柚子の香りはストレス対策などにも役立つと考えられていますし、神経系の興奮を鎮めることで安眠を促す働きも期待されています。体も温まるのでお休み前にもぴったりですね。また血行が促進されること・睡眠を促してくれることから柚子湯は疲労回復にも良いと言われています。

【生理痛やむくみにも】

体を温める働きがあるとされることから、柚子のお風呂は筋肉痛や神経痛・関節痛・リウマチなどの痛み軽減にも良いと言われています。冷えから悪化している生理痛の軽減や、便秘・下痢などお腹の不調にも役立ってくれるでしょう。

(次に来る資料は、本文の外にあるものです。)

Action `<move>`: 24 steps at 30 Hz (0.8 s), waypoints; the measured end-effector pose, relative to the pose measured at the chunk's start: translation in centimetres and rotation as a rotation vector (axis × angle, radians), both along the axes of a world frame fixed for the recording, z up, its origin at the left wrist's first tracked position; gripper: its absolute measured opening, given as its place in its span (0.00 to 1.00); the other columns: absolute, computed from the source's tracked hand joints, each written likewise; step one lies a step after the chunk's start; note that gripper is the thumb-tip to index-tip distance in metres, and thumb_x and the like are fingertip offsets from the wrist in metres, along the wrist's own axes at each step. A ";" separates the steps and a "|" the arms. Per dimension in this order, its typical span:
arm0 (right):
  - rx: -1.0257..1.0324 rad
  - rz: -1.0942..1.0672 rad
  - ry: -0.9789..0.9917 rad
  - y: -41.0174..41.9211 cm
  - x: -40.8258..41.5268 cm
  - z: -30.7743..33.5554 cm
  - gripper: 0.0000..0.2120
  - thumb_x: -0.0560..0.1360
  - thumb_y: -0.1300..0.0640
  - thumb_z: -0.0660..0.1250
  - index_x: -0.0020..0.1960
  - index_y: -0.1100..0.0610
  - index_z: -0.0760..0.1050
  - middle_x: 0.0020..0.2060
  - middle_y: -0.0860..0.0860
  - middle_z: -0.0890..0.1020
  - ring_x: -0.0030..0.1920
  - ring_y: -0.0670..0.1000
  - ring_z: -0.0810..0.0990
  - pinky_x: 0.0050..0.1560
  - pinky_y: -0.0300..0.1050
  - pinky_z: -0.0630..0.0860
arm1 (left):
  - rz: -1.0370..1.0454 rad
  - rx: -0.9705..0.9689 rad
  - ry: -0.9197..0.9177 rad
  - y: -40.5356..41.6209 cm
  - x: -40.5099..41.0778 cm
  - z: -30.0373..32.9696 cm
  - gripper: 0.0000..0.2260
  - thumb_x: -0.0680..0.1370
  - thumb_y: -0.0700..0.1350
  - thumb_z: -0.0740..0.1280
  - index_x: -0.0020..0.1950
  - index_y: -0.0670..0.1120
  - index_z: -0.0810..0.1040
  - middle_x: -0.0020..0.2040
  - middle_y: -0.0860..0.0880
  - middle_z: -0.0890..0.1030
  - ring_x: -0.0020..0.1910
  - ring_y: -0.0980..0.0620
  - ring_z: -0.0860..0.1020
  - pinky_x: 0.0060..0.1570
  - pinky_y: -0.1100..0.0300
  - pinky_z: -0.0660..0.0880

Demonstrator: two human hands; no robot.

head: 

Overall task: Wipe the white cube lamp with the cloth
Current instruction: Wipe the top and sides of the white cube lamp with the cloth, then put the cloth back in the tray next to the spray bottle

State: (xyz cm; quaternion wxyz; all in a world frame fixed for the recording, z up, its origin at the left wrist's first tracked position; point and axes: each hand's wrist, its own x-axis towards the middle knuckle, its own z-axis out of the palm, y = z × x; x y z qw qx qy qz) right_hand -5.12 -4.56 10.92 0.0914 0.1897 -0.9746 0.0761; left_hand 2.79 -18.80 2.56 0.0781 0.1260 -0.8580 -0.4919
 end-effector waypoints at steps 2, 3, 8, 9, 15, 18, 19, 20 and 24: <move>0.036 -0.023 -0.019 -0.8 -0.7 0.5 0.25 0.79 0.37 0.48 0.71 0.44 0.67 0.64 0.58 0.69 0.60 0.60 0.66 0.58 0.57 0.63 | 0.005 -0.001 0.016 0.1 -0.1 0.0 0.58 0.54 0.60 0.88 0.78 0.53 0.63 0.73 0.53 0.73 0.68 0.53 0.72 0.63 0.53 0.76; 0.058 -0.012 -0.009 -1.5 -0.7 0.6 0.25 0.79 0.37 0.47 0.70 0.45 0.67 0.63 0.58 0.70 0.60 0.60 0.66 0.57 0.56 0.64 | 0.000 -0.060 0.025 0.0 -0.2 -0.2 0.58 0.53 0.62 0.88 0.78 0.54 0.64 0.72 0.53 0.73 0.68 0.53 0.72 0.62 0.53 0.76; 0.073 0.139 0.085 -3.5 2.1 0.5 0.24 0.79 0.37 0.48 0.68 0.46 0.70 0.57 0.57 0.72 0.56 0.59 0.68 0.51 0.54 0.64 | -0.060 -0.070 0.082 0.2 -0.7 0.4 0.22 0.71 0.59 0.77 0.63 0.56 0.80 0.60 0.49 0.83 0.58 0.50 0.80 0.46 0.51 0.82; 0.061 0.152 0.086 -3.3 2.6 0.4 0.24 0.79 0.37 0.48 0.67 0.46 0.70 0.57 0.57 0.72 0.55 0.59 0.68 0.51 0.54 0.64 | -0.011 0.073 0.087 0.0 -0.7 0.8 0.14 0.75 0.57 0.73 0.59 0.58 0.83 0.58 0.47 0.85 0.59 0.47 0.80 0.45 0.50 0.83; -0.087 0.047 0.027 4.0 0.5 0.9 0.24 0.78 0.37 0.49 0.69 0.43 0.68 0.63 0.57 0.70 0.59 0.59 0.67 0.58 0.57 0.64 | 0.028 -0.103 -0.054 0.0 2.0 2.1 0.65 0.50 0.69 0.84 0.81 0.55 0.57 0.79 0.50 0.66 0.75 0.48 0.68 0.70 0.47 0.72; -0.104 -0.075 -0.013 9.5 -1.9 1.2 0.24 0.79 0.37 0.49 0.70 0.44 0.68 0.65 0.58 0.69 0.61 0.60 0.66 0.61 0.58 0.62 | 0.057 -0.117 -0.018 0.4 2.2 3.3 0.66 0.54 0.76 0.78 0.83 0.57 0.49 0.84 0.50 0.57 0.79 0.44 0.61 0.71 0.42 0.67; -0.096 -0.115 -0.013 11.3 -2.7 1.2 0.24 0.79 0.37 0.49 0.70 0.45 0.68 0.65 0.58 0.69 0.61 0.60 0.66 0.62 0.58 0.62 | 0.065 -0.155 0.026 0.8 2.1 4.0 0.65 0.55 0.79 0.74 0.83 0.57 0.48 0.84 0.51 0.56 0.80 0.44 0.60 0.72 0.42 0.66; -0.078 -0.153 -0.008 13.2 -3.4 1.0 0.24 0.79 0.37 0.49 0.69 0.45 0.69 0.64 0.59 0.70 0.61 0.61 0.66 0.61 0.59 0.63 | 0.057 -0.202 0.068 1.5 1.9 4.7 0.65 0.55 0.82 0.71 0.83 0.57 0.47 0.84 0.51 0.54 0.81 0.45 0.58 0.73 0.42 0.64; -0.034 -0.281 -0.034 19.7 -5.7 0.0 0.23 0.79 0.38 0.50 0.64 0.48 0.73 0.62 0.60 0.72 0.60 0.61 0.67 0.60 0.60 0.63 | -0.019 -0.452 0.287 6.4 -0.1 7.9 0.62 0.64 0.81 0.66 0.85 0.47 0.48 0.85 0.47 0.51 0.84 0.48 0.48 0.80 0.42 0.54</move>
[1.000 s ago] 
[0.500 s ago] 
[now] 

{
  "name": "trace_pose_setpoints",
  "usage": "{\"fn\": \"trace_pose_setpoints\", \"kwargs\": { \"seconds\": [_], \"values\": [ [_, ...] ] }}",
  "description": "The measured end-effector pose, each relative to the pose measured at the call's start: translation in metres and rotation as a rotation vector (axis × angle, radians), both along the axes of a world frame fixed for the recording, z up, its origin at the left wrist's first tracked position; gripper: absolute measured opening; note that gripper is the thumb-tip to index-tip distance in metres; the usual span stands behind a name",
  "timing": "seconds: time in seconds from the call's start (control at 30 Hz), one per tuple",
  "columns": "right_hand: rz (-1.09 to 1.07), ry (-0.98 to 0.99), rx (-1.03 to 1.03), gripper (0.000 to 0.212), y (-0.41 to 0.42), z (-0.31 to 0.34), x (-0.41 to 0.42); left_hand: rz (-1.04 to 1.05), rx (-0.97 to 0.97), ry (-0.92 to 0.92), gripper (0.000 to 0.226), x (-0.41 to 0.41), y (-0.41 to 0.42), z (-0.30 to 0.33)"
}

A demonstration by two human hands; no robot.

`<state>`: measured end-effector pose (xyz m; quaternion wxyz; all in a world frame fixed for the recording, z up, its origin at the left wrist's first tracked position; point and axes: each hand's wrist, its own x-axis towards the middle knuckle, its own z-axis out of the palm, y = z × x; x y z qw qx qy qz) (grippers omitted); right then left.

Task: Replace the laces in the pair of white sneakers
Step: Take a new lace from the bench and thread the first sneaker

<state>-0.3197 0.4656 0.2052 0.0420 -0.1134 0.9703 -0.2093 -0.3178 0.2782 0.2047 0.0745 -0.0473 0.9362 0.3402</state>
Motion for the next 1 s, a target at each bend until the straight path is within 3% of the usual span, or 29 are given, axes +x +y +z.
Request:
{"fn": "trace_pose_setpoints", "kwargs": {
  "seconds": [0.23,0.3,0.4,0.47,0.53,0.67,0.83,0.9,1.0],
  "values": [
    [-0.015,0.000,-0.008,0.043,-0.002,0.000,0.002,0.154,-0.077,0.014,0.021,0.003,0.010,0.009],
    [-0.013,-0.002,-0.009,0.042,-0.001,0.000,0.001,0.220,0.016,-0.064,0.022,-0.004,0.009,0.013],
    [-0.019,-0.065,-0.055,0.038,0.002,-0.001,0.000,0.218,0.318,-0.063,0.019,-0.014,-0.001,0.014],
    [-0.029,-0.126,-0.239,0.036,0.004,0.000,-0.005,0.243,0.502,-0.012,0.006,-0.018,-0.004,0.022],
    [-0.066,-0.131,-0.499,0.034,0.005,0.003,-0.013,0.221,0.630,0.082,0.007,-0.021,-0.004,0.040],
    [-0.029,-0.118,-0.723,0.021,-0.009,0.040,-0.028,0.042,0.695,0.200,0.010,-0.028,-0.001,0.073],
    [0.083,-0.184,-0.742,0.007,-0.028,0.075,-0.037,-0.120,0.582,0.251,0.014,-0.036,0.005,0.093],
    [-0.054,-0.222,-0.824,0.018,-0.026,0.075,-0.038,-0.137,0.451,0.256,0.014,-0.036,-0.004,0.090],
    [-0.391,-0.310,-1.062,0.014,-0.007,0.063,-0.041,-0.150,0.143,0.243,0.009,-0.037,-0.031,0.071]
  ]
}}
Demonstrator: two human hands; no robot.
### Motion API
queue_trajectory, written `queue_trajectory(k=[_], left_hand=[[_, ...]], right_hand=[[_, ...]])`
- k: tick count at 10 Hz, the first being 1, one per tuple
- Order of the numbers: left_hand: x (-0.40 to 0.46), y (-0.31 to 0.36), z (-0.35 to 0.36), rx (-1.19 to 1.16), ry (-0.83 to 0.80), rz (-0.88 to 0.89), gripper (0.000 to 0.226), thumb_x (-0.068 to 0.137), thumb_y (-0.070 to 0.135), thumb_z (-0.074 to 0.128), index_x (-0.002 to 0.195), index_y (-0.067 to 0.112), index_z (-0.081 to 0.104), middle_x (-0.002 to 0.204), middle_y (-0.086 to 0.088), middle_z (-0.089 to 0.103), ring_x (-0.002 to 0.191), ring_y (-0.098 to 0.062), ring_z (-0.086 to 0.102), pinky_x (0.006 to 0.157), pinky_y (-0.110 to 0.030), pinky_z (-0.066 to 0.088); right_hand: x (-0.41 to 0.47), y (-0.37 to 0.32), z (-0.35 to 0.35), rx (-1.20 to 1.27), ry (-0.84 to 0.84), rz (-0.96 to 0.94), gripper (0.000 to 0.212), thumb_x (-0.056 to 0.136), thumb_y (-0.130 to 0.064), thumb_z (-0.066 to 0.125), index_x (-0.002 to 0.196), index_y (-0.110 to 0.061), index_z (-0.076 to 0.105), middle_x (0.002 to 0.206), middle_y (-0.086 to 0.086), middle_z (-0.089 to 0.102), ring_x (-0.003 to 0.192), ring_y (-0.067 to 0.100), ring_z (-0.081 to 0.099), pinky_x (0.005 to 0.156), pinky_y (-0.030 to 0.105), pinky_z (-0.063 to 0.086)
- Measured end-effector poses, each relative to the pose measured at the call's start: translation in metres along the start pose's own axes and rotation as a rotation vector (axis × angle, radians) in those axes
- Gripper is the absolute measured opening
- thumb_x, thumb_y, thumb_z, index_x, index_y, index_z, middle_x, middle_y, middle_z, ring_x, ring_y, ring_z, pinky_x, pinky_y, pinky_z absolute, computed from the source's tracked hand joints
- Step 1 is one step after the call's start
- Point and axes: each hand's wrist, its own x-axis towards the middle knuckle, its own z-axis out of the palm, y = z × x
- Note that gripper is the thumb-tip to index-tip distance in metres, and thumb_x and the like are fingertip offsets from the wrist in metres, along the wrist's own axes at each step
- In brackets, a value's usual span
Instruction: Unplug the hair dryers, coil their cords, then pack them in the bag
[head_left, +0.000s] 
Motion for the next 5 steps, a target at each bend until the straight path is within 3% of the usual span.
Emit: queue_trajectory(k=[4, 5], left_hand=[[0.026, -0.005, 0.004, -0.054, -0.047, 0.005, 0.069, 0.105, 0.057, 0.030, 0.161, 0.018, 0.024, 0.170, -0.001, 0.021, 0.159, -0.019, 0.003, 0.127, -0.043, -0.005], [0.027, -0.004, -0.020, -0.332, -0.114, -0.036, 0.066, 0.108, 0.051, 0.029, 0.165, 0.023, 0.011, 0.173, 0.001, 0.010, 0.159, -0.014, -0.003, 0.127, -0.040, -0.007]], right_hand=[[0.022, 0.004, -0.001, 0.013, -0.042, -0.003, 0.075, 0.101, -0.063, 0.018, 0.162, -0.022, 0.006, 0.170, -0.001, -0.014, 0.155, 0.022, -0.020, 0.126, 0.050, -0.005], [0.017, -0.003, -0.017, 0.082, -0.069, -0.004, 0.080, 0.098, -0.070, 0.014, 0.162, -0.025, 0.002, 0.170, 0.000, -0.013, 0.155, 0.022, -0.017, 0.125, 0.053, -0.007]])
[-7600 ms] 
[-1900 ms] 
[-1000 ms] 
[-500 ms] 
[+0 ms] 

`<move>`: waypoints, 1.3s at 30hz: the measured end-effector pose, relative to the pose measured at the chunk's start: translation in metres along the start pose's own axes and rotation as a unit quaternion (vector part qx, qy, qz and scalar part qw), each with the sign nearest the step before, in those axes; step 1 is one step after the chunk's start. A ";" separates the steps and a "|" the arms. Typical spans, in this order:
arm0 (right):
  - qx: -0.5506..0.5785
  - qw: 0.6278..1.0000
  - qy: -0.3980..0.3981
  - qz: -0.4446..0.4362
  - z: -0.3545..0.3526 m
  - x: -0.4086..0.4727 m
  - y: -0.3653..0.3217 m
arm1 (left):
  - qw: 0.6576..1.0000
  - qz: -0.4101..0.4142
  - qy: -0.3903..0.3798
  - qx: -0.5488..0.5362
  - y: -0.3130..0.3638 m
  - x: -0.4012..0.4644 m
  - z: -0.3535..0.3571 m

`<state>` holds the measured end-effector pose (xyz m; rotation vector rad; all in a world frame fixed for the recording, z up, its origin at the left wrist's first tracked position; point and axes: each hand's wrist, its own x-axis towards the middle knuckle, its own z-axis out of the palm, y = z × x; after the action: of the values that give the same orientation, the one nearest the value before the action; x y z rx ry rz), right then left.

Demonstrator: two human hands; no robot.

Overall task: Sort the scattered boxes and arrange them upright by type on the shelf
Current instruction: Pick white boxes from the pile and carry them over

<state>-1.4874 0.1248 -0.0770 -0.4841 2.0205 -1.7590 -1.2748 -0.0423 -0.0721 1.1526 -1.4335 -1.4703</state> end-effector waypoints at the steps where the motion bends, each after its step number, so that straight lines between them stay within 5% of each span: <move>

血液循環が良くなり冷えが軽減されることに加え、柚子湯には発汗・利尿作用があり体の余分な水分の排出を促してくれるとする説もあります。このためむくみの緩和にも効果が期待されていますし、血行促進から代謝向上に繋がる=ダイエットサポートにも良いのでは、なんて説もあるようです。

【ニキビ予防・美肌】

柚子にはクエン酸や精油成分のリモネンなど抗菌作用を持つ成分、ビタミンCやヘスペリジンなどの抗酸化物質が含まれています。このため肌を清潔に保つことに役立つと考えられ、収斂作用による皮脂分泌抑制効果も期待できることからニキビ予防にも良いとされています。

またクエン酸が含まれているため角質や角栓の除去(ピーリング)にも繋がると考えられます。血行促進と合わせてゴワゴワした角質が気になる方にも役立ってくれそうです。ただし刺激が強いので肌の調子が悪いときや敏感肌の方は注意が必要。強くこすったりするのも避けましょう。